▶ Exercise requirements: No pictures belong in the copy. Retype exactly, and only, the stretch of lines below from the one with "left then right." through the one with "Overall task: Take".

Source records
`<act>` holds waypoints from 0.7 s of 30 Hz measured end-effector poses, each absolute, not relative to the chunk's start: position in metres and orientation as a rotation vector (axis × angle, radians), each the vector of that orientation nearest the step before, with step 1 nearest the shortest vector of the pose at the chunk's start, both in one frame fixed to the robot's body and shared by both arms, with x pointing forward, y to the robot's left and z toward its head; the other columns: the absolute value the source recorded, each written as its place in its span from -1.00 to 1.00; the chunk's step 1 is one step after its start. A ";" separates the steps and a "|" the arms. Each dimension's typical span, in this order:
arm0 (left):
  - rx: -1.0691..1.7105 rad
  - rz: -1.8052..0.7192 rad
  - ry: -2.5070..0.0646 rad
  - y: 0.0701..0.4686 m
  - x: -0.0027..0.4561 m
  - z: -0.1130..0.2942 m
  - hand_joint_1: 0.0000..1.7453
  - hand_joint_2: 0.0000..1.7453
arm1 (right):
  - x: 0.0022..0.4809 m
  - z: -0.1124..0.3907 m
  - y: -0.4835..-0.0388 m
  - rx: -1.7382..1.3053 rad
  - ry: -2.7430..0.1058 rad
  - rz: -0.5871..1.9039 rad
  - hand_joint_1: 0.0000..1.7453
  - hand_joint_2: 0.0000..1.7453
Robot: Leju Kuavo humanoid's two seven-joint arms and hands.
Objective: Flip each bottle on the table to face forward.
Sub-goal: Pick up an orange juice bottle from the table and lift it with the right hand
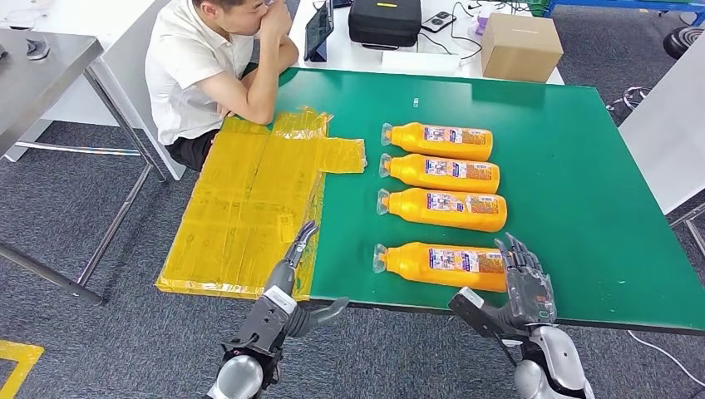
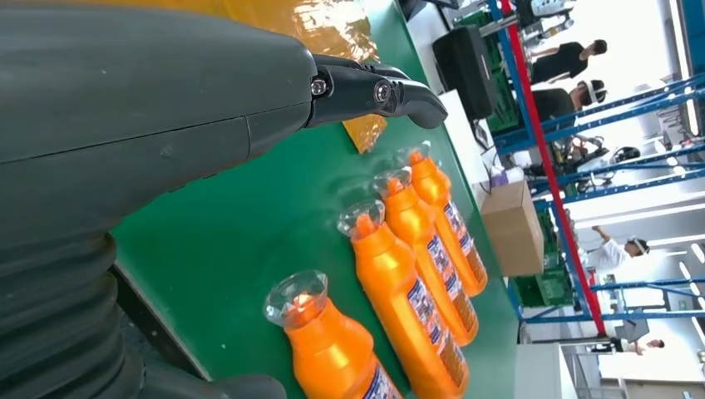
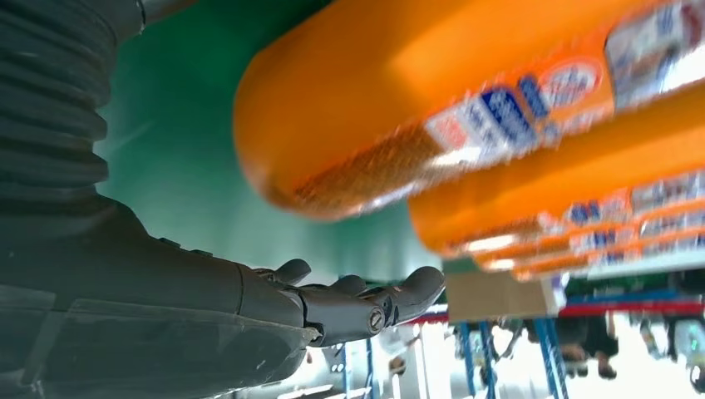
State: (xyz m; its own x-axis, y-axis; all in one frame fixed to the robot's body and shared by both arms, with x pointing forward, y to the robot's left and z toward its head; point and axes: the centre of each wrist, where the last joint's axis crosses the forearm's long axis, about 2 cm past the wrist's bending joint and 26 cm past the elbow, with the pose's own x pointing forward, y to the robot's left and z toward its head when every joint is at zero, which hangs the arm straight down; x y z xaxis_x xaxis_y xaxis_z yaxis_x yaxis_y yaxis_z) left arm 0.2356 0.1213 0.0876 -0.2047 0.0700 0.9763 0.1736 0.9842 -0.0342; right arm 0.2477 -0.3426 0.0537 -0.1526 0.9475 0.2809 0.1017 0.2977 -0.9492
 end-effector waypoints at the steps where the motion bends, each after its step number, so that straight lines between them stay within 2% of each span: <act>1: -0.183 -0.098 -1.776 0.121 0.236 0.088 -1.00 1.00 | 0.249 0.053 -0.342 -0.989 -1.511 1.030 -1.00 1.00; 8: -0.191 -0.107 -1.765 0.119 0.236 0.089 -1.00 1.00 | 0.256 0.050 -0.347 -0.931 -1.433 1.105 -1.00 1.00; 21: -0.205 -0.113 -1.771 0.117 0.238 0.091 -1.00 1.00 | 0.278 0.058 -0.341 -0.931 -1.453 1.148 -1.00 1.00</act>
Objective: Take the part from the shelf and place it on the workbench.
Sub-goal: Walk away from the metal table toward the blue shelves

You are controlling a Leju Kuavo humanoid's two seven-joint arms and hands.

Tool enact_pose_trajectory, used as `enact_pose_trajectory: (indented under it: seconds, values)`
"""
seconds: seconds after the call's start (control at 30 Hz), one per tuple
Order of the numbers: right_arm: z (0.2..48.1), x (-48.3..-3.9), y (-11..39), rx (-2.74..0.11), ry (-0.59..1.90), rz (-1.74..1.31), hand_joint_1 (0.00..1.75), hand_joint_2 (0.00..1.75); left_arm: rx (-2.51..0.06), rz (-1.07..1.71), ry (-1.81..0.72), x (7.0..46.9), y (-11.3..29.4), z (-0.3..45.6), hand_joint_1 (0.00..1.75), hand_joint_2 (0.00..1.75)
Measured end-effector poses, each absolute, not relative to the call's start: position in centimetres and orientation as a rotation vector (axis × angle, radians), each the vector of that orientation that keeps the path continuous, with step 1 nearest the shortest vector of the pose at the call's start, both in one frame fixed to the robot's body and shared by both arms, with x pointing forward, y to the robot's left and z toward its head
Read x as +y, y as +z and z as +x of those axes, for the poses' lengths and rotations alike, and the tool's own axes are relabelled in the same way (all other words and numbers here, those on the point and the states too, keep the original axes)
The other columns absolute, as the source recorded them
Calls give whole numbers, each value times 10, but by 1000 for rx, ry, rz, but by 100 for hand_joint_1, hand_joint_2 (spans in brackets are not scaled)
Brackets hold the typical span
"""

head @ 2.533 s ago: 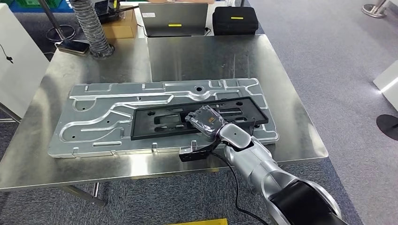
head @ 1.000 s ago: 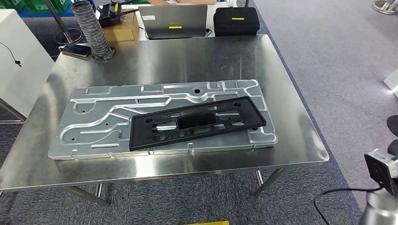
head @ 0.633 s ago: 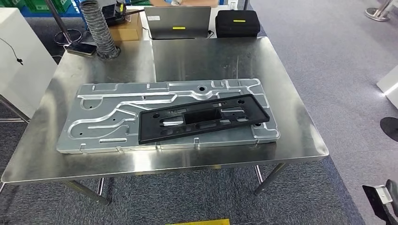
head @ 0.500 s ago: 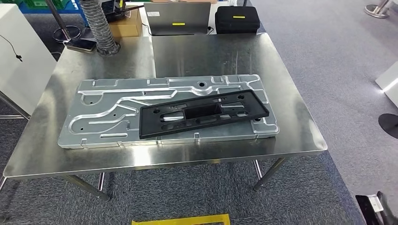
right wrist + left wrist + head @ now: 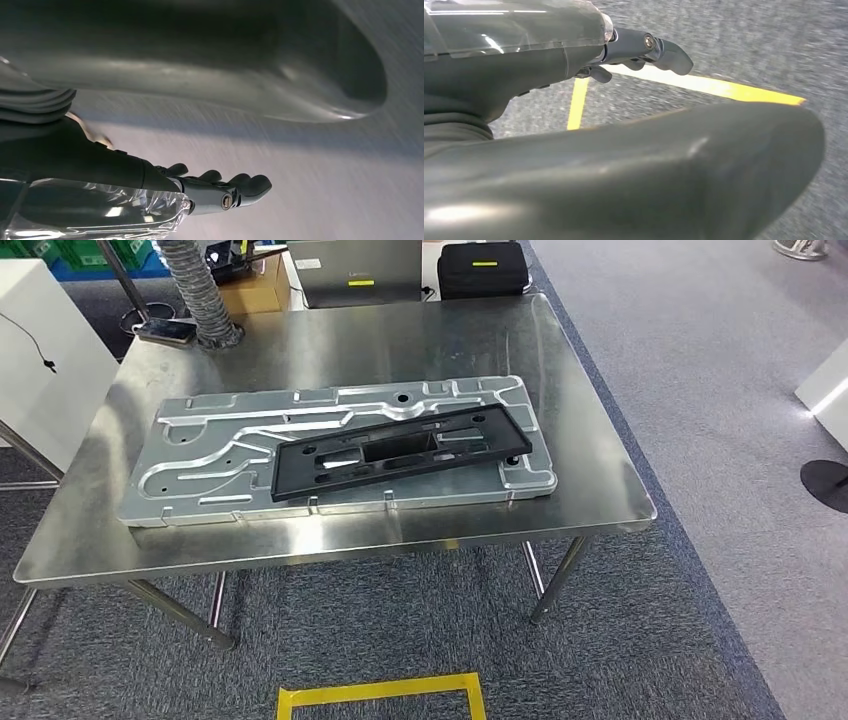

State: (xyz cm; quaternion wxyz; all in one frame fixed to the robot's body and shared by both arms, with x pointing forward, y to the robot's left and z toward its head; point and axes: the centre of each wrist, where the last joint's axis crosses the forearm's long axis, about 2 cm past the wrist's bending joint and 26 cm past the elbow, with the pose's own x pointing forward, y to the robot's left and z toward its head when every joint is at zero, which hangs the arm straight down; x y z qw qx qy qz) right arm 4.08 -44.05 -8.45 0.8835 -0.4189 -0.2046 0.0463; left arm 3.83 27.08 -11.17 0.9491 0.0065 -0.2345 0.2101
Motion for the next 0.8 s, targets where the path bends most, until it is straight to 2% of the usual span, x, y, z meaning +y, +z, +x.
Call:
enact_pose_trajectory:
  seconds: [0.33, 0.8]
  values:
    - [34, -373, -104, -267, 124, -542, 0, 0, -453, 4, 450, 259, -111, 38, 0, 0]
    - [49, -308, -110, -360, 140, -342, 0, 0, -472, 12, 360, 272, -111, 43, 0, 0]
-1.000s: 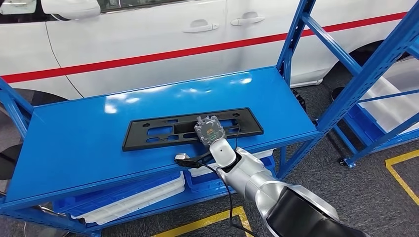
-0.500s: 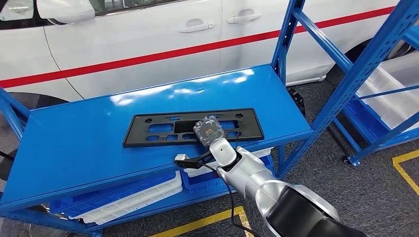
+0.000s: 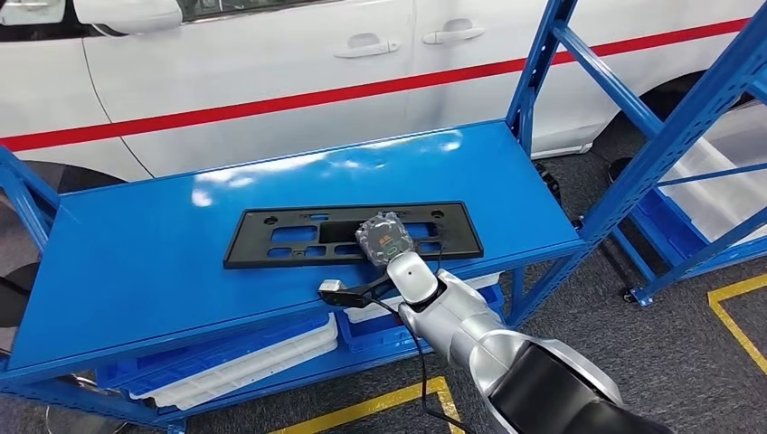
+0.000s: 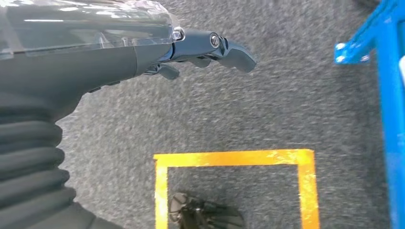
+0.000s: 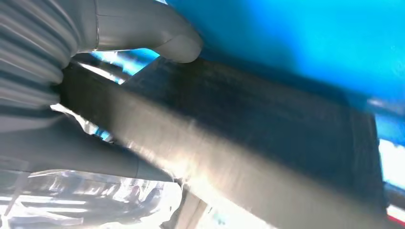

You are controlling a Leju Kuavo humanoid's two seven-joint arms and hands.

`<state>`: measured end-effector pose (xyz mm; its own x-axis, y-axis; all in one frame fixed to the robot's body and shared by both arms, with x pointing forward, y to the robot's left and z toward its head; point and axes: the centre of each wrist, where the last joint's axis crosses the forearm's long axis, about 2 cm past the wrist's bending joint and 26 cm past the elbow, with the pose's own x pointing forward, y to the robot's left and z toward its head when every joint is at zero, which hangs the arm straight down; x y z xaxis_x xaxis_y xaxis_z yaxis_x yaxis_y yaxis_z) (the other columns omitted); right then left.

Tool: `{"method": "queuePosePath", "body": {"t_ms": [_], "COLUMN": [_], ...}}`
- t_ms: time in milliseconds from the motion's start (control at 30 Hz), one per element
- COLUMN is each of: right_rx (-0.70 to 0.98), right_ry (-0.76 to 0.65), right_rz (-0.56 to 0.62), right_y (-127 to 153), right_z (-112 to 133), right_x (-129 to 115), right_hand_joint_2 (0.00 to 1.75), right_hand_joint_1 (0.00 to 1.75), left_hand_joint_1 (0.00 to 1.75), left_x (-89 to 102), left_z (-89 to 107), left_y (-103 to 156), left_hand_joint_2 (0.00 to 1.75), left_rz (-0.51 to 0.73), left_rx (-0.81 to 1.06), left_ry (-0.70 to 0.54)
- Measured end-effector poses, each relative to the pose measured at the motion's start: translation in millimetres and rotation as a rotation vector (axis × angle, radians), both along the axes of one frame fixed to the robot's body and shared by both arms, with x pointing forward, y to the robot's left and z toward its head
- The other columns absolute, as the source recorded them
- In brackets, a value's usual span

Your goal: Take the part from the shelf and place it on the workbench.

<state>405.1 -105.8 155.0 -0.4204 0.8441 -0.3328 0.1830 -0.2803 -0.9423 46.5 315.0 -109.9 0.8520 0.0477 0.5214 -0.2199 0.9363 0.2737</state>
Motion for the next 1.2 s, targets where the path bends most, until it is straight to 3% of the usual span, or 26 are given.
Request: {"method": "queuePosePath", "body": {"t_ms": [133, 200, 367, 467, 700, 867, 1033, 1200], "right_rx": [0.133, 0.27, 0.946, 1.199, 1.393, 1.705, 1.761, 1.741], "right_ry": [0.073, 0.146, 0.299, 0.319, 0.273, 0.319, 0.446, 0.643], "right_rz": [0.028, 0.112, 0.495, 0.558, 0.634, 0.978, 1.363, 1.563], "right_y": [-4, -6, -9, -12, -26, -44, -50, -39], "right_z": [3, 7, 32, 37, 44, 81, 108, 110], "right_x": [3, 6, 13, 4, -12, -40, -81, -112], "right_hand_joint_2": [1.75, 1.75, 1.75, 1.75, 1.75, 1.75, 1.75, 1.75], "right_hand_joint_1": [1.69, 1.69, 1.69, 1.69, 1.69, 1.69, 1.69, 1.69], "left_hand_joint_1": [0.0, 0.0, 0.0, 0.0, 0.0, 0.0, 0.0, 0.0], "left_x": [1.6, 2.4, 5.9, 6.0, 4.8, 1.5, 4.3, 4.3], "left_z": [0.1, 0.0, 0.0, -0.1, -0.3, -0.7, -0.3, -0.3], "left_y": [0, -1, -3, -4, -4, -5, -5, -5], "left_hand_joint_2": [1.75, 1.75, 1.75, 1.75, 1.75, 1.75, 1.75, 1.75], "left_rz": [0.005, 0.031, 0.104, 0.114, 0.119, 0.105, 0.111, 0.124], "left_rx": [-0.015, -0.054, -0.164, -0.17, -0.176, -0.182, -0.177, -0.168], "left_ry": [-0.025, -0.063, -0.183, -0.194, -0.192, -0.183, -0.199, -0.188]}}
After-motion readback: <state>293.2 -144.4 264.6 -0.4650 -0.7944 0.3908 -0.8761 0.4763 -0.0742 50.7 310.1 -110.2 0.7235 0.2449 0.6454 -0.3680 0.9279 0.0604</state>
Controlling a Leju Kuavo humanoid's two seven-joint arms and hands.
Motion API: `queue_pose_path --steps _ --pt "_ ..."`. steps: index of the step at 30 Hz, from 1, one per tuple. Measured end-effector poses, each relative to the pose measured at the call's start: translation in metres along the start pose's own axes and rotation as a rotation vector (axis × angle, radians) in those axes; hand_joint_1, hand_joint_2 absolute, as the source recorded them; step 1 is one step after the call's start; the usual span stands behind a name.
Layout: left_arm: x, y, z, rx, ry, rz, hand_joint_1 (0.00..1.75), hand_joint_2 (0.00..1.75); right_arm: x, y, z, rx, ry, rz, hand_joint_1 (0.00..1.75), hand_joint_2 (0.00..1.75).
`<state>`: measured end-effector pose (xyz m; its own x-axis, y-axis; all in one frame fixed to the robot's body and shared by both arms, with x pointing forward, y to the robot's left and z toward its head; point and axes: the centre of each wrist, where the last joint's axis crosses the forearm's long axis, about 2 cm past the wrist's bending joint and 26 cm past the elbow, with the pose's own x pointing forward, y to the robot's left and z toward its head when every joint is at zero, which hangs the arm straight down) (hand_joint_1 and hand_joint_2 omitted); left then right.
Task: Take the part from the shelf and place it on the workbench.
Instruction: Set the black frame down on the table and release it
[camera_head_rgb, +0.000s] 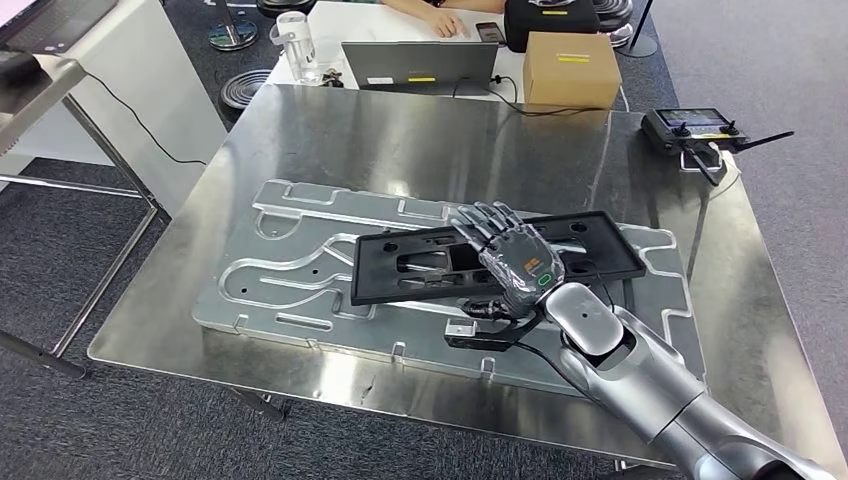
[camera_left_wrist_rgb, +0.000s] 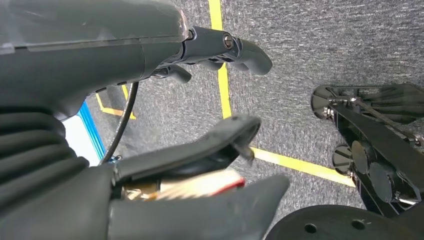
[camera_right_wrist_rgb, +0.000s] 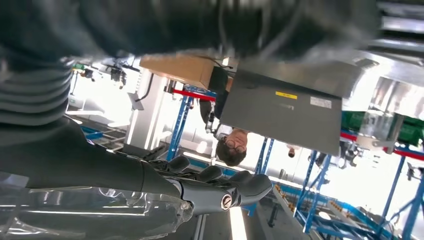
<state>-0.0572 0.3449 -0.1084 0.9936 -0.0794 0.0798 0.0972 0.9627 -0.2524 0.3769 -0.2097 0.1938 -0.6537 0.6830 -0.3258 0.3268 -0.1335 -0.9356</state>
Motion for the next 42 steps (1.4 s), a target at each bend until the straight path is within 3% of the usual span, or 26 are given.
queue_pose_path --steps 11,17,27,42 --pt "0.003 0.001 0.000 -0.003 0.000 -0.014 0.00 0.00 0.006 -0.002 0.000 -0.098 -0.038 -0.036 0.00 0.00" --pt "0.004 0.000 -0.001 -0.008 0.000 -0.028 0.00 0.00 0.027 0.000 0.009 -0.193 -0.084 -0.079 0.00 0.00" --pt "0.004 0.003 0.001 -0.007 0.001 -0.035 0.00 0.00 0.040 -0.008 0.014 -0.303 -0.115 -0.094 0.00 0.00" --pt "-0.001 0.011 0.005 -0.004 -0.006 -0.036 0.00 0.00 0.073 0.008 0.058 -0.410 -0.114 -0.174 0.00 0.00"
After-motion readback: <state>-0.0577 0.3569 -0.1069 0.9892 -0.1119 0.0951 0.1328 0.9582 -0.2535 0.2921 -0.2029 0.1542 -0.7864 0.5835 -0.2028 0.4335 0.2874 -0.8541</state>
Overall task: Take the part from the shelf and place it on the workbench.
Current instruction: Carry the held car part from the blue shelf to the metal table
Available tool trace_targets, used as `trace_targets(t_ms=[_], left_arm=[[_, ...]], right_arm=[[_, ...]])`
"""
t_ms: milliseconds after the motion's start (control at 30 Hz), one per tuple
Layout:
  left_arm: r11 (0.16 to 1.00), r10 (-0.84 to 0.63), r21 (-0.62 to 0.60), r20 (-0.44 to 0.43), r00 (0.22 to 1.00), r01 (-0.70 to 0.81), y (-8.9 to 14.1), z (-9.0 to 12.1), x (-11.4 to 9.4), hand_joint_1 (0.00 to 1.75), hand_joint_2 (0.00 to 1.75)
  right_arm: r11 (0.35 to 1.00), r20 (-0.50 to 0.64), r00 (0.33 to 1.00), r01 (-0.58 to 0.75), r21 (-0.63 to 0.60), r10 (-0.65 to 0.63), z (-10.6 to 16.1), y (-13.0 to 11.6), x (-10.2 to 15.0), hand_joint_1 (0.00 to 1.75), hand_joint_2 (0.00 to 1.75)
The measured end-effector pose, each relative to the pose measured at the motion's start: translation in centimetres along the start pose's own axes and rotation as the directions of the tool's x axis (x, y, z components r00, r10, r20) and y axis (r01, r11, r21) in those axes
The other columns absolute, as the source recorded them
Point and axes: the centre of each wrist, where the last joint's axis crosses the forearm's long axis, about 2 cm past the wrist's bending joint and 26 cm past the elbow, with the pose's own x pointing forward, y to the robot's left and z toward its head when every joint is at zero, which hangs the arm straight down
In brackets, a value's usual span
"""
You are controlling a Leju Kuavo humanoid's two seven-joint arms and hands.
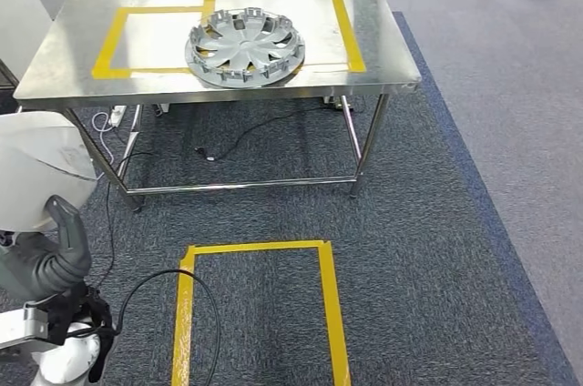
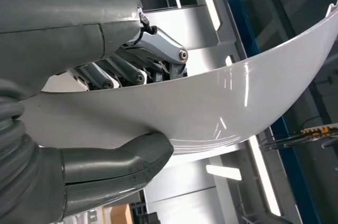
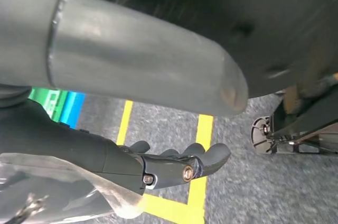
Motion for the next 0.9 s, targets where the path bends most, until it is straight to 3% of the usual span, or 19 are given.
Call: trace_targets(t_ms=[900], left_arm=[[0.998,0.022,-0.050,-0.025,0.999,-0.023,0.59,0.59,-0.34,1.75,1.75]], right_arm=[[0.999,0.042,0.999,-0.008,-0.048,0.010,-0.01,0.02,-0.16,0.00,0.00]])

▶ Response for this exercise:
`<state>`: measured end-effector pose (xyz m; its own x-axis, y-axis; all in one frame fixed to the robot's body and shared by both arms, with x pointing forward, y to the robot's left and z toward its head; point and axes: the centre of each wrist, where the last joint's axis crosses the forearm's long axis, about 2 cm past the wrist's bending joint and 26 cm past the elbow, with the pose's own x pointing forward, y to the robot's left and z toward its head when every joint is at zero, which hangs the arm straight down) (hand_joint_1 and hand_joint_2 omitted); left then right.
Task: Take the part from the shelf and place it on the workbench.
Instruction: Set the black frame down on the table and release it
[camera_head_rgb, +0.000s] 
[camera_left_wrist_rgb, +0.000s] 
[camera_right_wrist_rgb, +0.000s] 
<state>-0.0572 0.3449 -0.1084 0.9936 -0.0794 0.0798 0.0972 0.9627 -0.2524 0.3769 -0.2097 0.1938 -0.6537 0.6830 -0.3258 0.3268 -0.1335 -0.9356</state>
Motion for the next 42 steps (1.4 s), a target at each bend until the straight path is within 3% of the usual span, or 26 are given.
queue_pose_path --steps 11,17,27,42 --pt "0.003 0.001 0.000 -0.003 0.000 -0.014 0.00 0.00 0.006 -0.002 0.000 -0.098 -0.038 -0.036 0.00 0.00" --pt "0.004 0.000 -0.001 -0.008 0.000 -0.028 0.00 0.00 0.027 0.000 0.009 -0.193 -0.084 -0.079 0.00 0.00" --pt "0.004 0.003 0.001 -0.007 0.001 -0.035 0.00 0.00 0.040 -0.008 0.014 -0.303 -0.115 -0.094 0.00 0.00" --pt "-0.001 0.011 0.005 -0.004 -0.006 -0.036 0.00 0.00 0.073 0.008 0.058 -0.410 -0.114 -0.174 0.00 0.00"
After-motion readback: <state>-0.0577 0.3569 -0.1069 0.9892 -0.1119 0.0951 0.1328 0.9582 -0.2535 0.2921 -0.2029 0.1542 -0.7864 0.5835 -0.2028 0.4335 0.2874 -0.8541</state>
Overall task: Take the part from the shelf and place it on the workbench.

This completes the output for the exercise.